● **PROVIDED RECORDS**:
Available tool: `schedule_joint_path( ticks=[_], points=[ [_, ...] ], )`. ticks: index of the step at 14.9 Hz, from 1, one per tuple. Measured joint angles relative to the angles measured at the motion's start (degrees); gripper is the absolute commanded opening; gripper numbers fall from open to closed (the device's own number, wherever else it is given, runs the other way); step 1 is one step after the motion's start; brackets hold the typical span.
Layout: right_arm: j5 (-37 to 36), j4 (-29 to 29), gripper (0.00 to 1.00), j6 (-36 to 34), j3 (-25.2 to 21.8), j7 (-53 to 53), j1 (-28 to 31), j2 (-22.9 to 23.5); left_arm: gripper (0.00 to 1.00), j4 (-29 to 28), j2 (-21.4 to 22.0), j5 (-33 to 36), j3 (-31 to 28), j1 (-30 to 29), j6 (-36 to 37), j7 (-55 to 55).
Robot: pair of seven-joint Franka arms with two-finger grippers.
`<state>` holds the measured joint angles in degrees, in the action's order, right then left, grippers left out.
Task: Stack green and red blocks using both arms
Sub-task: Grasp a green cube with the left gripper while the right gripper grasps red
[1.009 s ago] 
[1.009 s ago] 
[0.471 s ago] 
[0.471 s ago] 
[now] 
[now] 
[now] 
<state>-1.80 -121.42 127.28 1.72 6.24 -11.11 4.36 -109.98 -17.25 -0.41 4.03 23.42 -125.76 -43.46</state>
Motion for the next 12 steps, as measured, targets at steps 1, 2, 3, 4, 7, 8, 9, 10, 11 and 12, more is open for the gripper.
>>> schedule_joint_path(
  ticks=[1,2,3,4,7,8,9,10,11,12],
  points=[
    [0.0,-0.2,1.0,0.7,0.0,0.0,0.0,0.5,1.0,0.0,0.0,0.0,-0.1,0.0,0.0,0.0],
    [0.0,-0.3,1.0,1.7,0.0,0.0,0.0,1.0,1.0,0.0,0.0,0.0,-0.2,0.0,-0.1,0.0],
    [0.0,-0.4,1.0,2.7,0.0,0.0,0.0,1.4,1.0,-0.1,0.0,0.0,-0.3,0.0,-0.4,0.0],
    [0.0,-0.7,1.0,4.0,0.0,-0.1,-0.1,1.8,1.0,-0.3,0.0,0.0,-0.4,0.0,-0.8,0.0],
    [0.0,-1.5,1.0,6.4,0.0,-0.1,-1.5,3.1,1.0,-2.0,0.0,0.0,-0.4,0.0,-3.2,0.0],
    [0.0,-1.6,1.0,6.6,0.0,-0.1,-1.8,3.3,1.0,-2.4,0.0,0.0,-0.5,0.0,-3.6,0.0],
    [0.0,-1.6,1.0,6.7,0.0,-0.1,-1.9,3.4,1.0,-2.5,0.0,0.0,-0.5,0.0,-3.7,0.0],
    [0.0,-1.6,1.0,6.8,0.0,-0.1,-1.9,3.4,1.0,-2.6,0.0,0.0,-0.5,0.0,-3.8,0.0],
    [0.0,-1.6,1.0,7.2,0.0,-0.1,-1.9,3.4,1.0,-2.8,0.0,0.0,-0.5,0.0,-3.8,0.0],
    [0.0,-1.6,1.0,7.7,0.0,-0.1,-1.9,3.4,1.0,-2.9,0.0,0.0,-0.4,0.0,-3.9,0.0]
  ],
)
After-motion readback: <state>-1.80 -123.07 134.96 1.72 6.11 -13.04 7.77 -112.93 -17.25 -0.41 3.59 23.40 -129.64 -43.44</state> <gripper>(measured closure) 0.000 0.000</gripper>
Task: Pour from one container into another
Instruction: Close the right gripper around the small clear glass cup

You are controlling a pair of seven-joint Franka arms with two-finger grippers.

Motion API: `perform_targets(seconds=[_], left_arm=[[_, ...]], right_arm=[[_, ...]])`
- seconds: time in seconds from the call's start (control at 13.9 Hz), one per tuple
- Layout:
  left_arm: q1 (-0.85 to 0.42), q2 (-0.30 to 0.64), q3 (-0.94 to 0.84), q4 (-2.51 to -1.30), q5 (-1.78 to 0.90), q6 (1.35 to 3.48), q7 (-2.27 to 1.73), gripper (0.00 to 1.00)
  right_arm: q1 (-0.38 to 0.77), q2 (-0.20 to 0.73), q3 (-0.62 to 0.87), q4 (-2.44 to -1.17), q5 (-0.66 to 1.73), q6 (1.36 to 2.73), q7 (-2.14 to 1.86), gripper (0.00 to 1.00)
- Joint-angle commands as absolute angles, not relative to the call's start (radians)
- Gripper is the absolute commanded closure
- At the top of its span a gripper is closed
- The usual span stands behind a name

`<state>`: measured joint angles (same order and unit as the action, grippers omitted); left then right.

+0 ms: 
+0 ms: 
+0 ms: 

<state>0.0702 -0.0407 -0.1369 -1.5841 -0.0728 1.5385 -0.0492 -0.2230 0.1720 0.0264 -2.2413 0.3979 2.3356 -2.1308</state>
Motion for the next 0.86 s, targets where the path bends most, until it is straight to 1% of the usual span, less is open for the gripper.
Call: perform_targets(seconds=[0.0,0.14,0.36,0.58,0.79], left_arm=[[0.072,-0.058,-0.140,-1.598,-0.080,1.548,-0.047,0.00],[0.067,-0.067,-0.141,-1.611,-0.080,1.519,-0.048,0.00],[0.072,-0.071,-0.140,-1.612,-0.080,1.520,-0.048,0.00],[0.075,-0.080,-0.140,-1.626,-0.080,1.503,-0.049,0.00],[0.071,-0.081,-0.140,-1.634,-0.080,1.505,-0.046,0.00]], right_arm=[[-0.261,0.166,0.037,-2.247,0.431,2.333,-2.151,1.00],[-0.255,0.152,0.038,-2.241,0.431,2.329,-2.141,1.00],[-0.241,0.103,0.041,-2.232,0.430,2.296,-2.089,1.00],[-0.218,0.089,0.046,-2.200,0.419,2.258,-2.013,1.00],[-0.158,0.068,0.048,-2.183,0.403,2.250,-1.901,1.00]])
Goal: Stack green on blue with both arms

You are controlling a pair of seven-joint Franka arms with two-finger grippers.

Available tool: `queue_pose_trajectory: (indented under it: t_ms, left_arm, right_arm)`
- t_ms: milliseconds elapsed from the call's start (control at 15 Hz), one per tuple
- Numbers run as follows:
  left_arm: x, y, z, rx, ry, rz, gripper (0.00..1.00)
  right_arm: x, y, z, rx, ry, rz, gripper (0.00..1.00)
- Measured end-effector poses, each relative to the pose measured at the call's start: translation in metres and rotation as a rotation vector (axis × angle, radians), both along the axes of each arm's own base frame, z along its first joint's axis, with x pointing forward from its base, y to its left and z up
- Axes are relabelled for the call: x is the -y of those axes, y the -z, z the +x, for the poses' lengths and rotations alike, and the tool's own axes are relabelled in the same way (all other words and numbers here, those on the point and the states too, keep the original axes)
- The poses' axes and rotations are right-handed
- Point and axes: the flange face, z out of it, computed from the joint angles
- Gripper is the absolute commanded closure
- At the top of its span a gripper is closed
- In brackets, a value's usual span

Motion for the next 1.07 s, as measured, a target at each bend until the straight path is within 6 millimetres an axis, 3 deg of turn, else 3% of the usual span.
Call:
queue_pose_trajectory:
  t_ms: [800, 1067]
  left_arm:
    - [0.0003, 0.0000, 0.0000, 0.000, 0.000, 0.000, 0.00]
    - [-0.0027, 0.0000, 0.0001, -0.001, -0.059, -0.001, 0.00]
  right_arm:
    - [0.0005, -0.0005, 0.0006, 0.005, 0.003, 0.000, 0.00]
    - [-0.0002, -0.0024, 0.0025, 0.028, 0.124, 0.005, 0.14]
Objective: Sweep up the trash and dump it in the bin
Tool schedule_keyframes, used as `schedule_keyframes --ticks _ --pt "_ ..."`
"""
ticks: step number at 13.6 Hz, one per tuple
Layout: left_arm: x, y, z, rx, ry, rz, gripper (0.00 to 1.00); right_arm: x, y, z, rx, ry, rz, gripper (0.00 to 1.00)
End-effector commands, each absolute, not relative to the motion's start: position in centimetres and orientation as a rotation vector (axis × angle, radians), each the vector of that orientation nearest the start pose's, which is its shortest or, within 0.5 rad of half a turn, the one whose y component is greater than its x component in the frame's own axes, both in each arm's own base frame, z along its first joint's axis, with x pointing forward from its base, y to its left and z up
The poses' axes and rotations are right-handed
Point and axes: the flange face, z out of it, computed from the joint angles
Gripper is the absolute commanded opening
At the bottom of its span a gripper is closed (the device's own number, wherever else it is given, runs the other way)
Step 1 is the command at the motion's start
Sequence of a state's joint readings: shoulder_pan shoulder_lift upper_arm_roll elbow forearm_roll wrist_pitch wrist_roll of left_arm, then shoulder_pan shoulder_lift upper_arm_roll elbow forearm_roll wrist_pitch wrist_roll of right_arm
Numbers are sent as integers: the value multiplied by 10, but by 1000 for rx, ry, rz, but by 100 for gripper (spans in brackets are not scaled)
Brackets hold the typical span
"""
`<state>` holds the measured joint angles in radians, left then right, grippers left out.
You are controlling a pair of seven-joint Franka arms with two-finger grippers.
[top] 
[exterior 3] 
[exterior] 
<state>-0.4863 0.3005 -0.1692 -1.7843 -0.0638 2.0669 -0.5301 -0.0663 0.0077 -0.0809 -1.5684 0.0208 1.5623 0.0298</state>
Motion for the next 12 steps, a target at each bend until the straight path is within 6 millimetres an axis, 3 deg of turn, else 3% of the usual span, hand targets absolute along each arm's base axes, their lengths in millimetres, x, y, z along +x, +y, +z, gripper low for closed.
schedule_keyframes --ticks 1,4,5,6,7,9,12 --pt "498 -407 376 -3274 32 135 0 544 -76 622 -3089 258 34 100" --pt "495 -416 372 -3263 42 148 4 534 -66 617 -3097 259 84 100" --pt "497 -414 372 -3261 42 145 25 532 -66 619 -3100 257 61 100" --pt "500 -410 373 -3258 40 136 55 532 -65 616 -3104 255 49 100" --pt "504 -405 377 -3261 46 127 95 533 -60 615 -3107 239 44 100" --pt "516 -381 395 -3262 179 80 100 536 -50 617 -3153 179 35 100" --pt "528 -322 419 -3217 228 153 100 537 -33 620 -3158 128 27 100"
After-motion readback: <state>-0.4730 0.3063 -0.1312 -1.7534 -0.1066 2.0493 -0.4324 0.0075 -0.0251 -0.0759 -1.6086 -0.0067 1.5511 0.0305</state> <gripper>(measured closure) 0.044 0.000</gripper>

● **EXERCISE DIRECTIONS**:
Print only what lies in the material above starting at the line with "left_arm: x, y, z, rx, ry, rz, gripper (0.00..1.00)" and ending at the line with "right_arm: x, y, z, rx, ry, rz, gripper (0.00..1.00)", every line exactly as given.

● **ANSWER BOX**:
  left_arm: x, y, z, rx, ry, rz, gripper (0.00..1.00)
  right_arm: x, y, z, rx, ry, rz, gripper (0.00..1.00)

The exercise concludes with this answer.